9. As faculdades sensíveis.

As faculdades sensíveis são doutra ordem, e só existem, pelo menos com certo desenvolvimento, nos animais. Por elas, o indivíduo excede os limites do seu próprio corpo, tomando conhecimento, por forma concreta, dos corpos que o rodeiam.

Compreendem em primeiro lugar os sentidos propriamente ditos, pelos quais o ser vivo recebe a impressão das qualidades sensíveis do objeto que conhece. Depois, totalizando as impressões dos sentidos, compondo-as e apreciando-as, há o chamado sentido ou senso comum, que permite, por exemplo, a partir dum determinado ruído e duma determinada imagem visual, concluir que estamos em presença dum ser de certa espécie, que se nos manifesta pela vista e pelo ouvido. Para conservar as imagens sensíveis, há a imaginação. Para apreciar a utilidade ou a nocividade do objeto conhecido, e portanto a atitude a tomar para com ele, há a estimativa, faculdade de julgamento instintivo, que, no homem, por estar subordinada à razão e se guiar por ela, toma o nome de razão particular. Finalmente, para despertar a recordação dos objetos anteriormente conhecidos de que se conserva a imagem, há uma última faculdade sensível, a memória. Também esta, no homem, está subordinada à razão; tem por isso na Escola um nome especial, o de reminiscência.

Ao falar do conhecimento, voltarei a ocupar-me, mais pormenorizadamente, das faculdades sensitivas. Quero aqui recordar que lhes corresponde, na ordem da ação, uma faculdade apetitiva chamada apetite sensível. A maneira por que um ser tende para o seu fim reflecte sempre a maneira por que esse fim lhe é conhecido. As faculdades vegetativas tendem para um fim que não conhecem; são um caso de finalidade inconsciente, a que se chama apetite natural. As faculdades sensitivas dão, do seu objeto, um conhecimento particular; dirigem para esse objeto a atividade do indivíduo, de maneira consciente mas não raciocinada, pelo apetite sensível.

O apetite sensível comanda a chamada faculdade locomotora, potência da alma cujas modificações são a causa dos movimentas do corpo. Precisando melhor: são a causa formal dos movimentos dirigidos para o exterior, como de fora vem o objeto conhecido pela sensibilidade; portanto, dos movimentos de locomoção, de preensão, etc. Facilmente se compreende isto; uma alteração do apetite sensível é uma modificação da alma, que produz na alma outras modificações, todas nas faculdades que lhe pertencem como forma do corpo. Por outras palavras, todas são modificações da lei do corpo; e as energias que Neste actuam, utilizadas segundo nova lei, produzem novos efeitos: os movimentos corpóreos. Não é preciso para isso supor nenhum influxo de energia física vinda da alma, que, não esqueçamos, actua sobre o corpo de maneira muito diferente daquela por que um corpo age sobre outro; como causa intrínseca, não como causa eficiente.

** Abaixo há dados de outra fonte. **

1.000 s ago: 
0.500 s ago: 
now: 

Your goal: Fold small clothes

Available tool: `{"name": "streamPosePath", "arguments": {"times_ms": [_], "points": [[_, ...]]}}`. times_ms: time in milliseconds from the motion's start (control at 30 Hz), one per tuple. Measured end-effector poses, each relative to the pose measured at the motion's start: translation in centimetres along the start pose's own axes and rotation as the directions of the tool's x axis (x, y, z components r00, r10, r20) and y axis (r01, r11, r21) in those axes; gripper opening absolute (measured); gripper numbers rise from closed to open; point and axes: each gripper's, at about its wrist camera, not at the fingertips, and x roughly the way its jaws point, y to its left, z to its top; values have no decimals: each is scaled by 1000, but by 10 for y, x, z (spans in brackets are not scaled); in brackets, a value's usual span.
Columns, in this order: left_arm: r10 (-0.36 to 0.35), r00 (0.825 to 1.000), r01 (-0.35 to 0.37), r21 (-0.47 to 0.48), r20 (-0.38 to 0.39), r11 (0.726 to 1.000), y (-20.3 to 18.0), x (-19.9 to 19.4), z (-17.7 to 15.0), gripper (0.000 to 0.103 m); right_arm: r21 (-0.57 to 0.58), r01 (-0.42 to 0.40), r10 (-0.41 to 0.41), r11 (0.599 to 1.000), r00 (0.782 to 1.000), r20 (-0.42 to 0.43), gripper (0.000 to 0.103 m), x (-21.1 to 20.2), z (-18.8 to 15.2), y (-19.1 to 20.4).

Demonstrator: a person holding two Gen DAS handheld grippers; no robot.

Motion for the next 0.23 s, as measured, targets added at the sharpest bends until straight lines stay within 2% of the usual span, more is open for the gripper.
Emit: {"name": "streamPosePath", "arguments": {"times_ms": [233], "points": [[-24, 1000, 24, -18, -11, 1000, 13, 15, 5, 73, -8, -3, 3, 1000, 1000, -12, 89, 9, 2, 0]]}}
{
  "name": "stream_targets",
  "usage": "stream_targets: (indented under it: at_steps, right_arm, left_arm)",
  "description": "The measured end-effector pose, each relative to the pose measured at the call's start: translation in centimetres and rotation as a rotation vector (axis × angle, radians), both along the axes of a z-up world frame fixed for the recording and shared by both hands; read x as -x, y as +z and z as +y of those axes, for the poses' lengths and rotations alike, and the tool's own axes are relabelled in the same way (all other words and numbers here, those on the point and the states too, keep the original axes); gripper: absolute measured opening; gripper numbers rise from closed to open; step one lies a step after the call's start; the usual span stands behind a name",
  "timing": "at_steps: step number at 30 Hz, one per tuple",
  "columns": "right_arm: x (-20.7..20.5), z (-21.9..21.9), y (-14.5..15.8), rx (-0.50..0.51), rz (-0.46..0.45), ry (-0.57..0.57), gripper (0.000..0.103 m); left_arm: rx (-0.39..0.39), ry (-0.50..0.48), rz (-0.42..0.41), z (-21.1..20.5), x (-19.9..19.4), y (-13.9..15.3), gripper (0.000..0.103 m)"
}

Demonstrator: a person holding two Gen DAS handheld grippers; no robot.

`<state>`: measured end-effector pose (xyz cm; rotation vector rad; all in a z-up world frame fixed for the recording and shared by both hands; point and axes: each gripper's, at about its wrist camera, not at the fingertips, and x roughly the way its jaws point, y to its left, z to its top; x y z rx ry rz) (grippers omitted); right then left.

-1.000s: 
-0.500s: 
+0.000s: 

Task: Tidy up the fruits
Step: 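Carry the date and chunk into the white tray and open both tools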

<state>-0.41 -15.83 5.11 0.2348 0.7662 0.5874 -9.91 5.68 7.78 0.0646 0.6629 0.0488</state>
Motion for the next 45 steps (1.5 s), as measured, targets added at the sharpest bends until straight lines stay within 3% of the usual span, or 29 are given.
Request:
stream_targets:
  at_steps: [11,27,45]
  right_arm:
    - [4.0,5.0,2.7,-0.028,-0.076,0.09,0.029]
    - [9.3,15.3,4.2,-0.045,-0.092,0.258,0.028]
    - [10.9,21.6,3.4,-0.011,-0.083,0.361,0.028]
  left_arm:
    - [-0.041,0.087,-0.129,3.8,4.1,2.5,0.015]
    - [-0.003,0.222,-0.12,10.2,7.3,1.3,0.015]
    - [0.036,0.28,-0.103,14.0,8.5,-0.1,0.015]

As atividades vitais internas, ao contrário das que citei, não dependem do apetite sensível senão parcial e indiretamente. Fazem parte da vida vegetativa, e procedem só do que chamei o apetite natural.

O apetite sensível tem de ser decomposto em duas faculdades, a que na Escolástica se dão os nomes, arcaicos no sabor, de concupiscível e irascível. O primeiro impele o indivíduo a procurar o objeto que lhe agrada; por isso dizemos que tem por objeto o agradável, e que dirige as ações fáceis. O irascível, pelo contrário, sob a ação das apreciações da estimativa ou razão particular, leva a atos que em si mesmos desagradam ao indivíduo, mas que são úteis, indiretamente, pelas suas conseqüências: ao combate contra o inimigo que o ameaça, ao esforço necessário para se obter o agradável. Tem por isso por objeto as coisas árduas, e governa as ações difíceis.

Das duas faculdades, é o irascível que devemos considerar superior; lembremo-lo, pois o amor do conforto leva às vezes o homem a transigências que põem em perigo tudo quanto tem valor humano. Não tende, com efeito, a um fim próximo, que lisonjeie imediatamente os sentidos, mas a um fim remoto, exigido pela sua utilidade, e para atingir o qual é preciso correr riscos, vencer obstáculos, sofrer privações.

No homem, assim como a sensibilidade está subordinada à inteligência, o apetite sensível está subordinado à vontade, quando a veemência dos seus impulsos não surpreende esta, impedindo-lhe os movimentos, ou os maus hábitos da vontade não a levam a abdicar no apetite sensível.